Medical-Legal Trial Exhibits

Working with a medical illustrator

Why choose a medical illustrator?

Medical illustrators are professional artists with extensive training in medicine, science, communication and media technology and hold advanced degrees from universities affiliated with medical schools. As visualization specialists, they create imagery that advances medical science knowledge and empowers health literacy for patients and the public. They have the medical and scientific knowledge to grasp complex information, distil it down and communicate the story in a clear visual narrative that is accurate, educational and engaging. Medical illustration is a relatively exclusive field: although the need for their services is great, there is just a small cadre of these highly educated artists in practice. The Association of Medical Illustrators (AMI) estimates that there are 2,000 practitioners in North America.

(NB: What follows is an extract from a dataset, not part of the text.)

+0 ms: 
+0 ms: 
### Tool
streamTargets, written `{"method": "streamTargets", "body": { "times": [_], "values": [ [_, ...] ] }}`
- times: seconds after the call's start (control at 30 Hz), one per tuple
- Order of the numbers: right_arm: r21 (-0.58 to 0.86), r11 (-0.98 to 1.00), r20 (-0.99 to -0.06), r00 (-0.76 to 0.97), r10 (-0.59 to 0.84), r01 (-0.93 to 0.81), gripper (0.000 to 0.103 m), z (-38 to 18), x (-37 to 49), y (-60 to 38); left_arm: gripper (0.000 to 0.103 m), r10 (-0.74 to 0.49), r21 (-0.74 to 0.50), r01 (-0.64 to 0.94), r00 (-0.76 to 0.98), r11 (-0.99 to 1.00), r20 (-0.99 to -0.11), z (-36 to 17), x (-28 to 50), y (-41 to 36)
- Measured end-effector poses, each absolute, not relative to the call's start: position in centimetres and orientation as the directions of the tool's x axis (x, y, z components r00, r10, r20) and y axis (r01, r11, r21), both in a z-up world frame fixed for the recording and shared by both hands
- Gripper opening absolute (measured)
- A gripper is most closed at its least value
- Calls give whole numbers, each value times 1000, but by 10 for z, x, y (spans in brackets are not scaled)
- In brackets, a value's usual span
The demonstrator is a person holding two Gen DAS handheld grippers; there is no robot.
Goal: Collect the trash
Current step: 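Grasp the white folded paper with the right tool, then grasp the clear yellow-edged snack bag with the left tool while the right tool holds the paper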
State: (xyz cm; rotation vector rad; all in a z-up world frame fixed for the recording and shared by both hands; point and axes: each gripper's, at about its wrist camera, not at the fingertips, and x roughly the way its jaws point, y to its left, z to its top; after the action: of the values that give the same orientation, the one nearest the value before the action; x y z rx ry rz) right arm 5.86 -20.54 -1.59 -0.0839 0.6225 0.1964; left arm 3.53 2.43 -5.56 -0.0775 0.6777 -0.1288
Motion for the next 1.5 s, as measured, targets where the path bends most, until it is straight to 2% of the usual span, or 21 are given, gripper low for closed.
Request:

What can a medical illustrator do for my case?

A medical illustrator is able to review medical records, depositions, and medical imaging and translate that information into images that are easily understood by a layperson (figure 1). A high quality, medical illustration or timeline is an investment in your case. Customized drawings that simplify and clarify the mechanism of injury or help a lay person to understand what is happening in an x-ray, CT scan, or MRI can result in higher settlements or increased verdicts. (Medical illustrations, pound for pound, may be the best investment you make in your case.)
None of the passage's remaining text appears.